My understanding however is that an oral dose would not be equivalent to a subcut dose?
I am right to believe that and where could I find more info on this?
Should these be charted separately for example:
Ondansetron subcut Xmg Q3hrs blah blah
Ondansetron PO Xmg Q3hrs blah blah
Also, while trying to find info on this I came across that ondansetron doesnt seem to be commonly given as a subcut injection rather an infusion in pall care?
Does anyone have any evidence on best evidence practice for administering it?
Obviously in nauseated pts PO isnt very feasible..
Thanks in advance.
blondy2061h, MSN, RN
1 Article; 4,094 Posts
Are you seeing it mostly with Zofran or other meds too? Zofran dosing is the same regardless of route- usually 4 or 8mg. I'm guessing the reasoning here is that the palliative patients don't have IV access and they want them to be able to have it subq if they can't tolerate PO, or PO if they can and want to avoid the injection. Keeping it on the same order prevents it from being given too frequently with combined subq and PO doses. I'm sure the way TJC would want it would be 2 separate orders with a comment not to administer within 6 hours of each other.

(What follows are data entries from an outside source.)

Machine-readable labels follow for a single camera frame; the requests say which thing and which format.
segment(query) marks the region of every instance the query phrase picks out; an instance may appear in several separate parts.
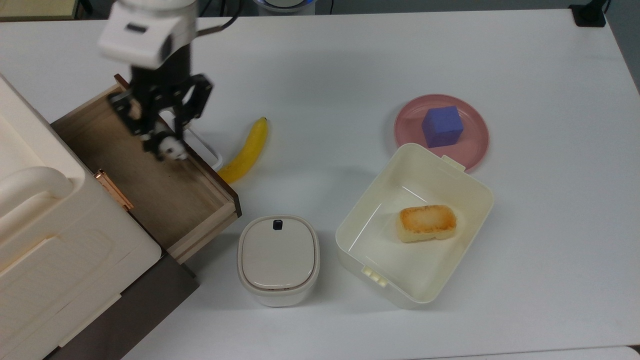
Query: toasted bread
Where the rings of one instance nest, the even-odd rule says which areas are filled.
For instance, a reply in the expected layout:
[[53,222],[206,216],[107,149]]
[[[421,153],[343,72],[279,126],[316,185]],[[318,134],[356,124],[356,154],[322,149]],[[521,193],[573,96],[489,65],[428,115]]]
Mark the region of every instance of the toasted bread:
[[403,243],[444,240],[456,232],[456,215],[446,205],[406,208],[398,214],[396,228]]

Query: purple cube
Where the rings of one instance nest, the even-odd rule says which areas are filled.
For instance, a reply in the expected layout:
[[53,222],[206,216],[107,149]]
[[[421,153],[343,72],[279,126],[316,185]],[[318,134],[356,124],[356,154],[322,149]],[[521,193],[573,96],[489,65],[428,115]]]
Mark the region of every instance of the purple cube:
[[429,109],[422,121],[428,147],[453,145],[458,142],[462,130],[462,120],[455,106]]

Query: box latch
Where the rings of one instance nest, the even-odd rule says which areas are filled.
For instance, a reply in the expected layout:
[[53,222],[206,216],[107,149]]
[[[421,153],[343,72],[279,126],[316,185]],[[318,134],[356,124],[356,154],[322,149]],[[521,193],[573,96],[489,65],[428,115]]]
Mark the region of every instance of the box latch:
[[448,157],[448,156],[446,156],[446,155],[443,155],[443,156],[442,156],[442,159],[443,159],[447,164],[451,165],[451,166],[452,166],[452,167],[454,167],[454,168],[457,168],[457,169],[458,169],[458,170],[460,170],[460,171],[465,171],[465,169],[466,169],[464,165],[462,165],[461,163],[458,163],[456,160],[453,160],[452,158],[450,158],[450,157]]
[[388,281],[384,277],[382,277],[377,272],[373,271],[373,269],[368,266],[365,266],[362,268],[362,273],[368,276],[369,278],[371,278],[371,280],[375,281],[378,285],[382,286],[383,288],[388,284]]

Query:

This is, of course, all speculation to what the prescriber was thinking.
Tenebrae, BSN, RN
2,010 Posts
Cant speak for the prescriber.
We often ask the doctor to chart subcut as well as oral with palliative patient, its helpful when the patient isnt tolerating oral medications, or not getting adequate benefit from oral medications we can change the route without having to wait for the doctor to change the order (work in aged care and doctors arent always on sight). The preference for subcut over IV is that a subcut line will last for a lot longer, they can stay on for up to 7-10 days where as usually the maximum time for an IV line is 72 hours.
Subcut also has less risk of complications than IV route, and for someone who is dying comfort with as few complications as possible is paramount.
Depends on the medication in terms of dosage. For example morphine when changing from oral to subcut for a syringe driver the dose is halved. eg mum was taking 140mg orally a day so when she was put onto a pump that was halved. Also with morphine we would have two seperate orders, one for oral and one for subcut
Hope that makes sense
AusSRN
10 Posts
You've answered my question to a T. Thank you very much for your time!